La lluvia en Sevilla

Espejito, espejito

¿Sabe Sevilla preguntarle al espejo y esperar a porta gayola una respuesta sincera?

Sabe Sevilla preguntarle al espejo y esperar a porta gayola una respuesta sincera? Me refiero a cuestionar de veras cosas asentadas, tomadas por inamovibles. En estas lides, me da a mí que somos más bien intransigentes y dados a la autocomplacencia. Nos animamos a criticar con fiereza lo novedoso -que, como explicó Antonio Machado, lo nuevo no es siempre original, y hay algo perverso en trocar lo uno por lo otro-, pero evitamos disentir con lo profundamente establecido en nuestra sociedad y hechura, tan cuestionable como la de cualquier otra ciudad. Me lo preguntaba mientras leía las reacciones a la entrevista que el pintor Ricardo Suárez dio a Luis Sánchez-Moliní en su imprescindible Rastro de la fama. En ella, el autor de la Diana Cazadora del Muelle de Nueva York declaraba que la Catedral le parecía un adefesio, que le parece bien Torre Sevilla (vulgo, la Torre Pelli), y que se le importa poco que lo crujan cuatro aburridos en la tasca ante un papelón de pescao frito o en el estercolero de las redes. Puedo disentir de lo que piensa, e incluso -llamadme loca- revisar lo que opino de estos y otros asuntos, pero valoro su ejercicio de tocar lo intocable en esta ciudad propensa a las vacas sagradas.
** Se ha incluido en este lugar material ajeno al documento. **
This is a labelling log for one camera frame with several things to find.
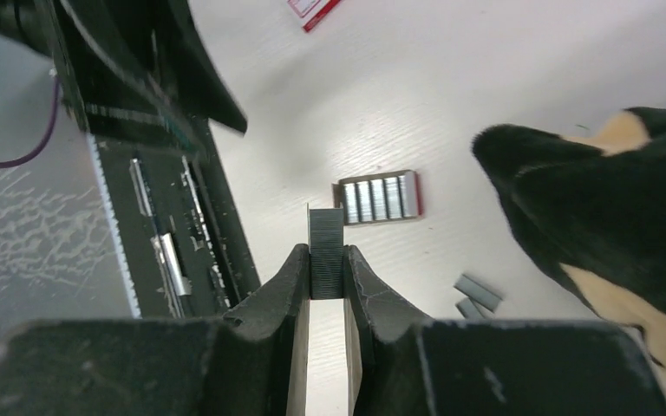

Hace unos días, Ana Bernal-Triviño escribía en El Periódico sobre los estudios que certifican que cada vez se opina menos en Facebook por temor al odio o acoso que se recibe después. Con ello se dibuja la espiral del silencio rediviva, que se traga como nunca las opiniones disidentes y deja arriba los discursos más polarizados y agresivos (y más pobres en hechura y contenidos, va de suyo). Pensar en voz alta se paga ahora con odio y hostilidad a unos niveles muy locos. "Las redes sociales han traído una censura que ríete tú del franquismo", declaraba hace poco Nazario. Me pregunto, mientras paseo por la formidable retrospectiva que está expuesta en el Centro Andaluz de Arte Contemporáneo, si acaso hoy hubiera podido ver la luz su cartel de Cita en Sevilla de 1985. Tengo la respuesta: imposible. Le hubieran caído a plomo desde abogados de ultraderecha a feministas trans-excluyentes. Lo que se expresa nos puede gustar más o menos, pero de ahí a tratar de acallarlo por todos los medios (demandas, acoso, ataques personales, cancelaciones…) hay un mundo: un mundo histriónico, feo y gazmoño, en el que actualmente vivimos.

Hubo un tiempo hecho de otra pasta. Lo compruebo cuando leo lo que opinaban de Sevilla, tan tranquilamente, Chaves Nogales o Ferrand, autores señeros en aportar una mirada crítica sobre nuestras calles y gentes. Sin incómodos consecuentes, ajenos al griterío, sólo hay inmovilismo. Moralejas: 1. Los buenos espejos no engañan. Y 2. La Sevilla real es mucho más interesante que la fosilizada en su ideal eterno.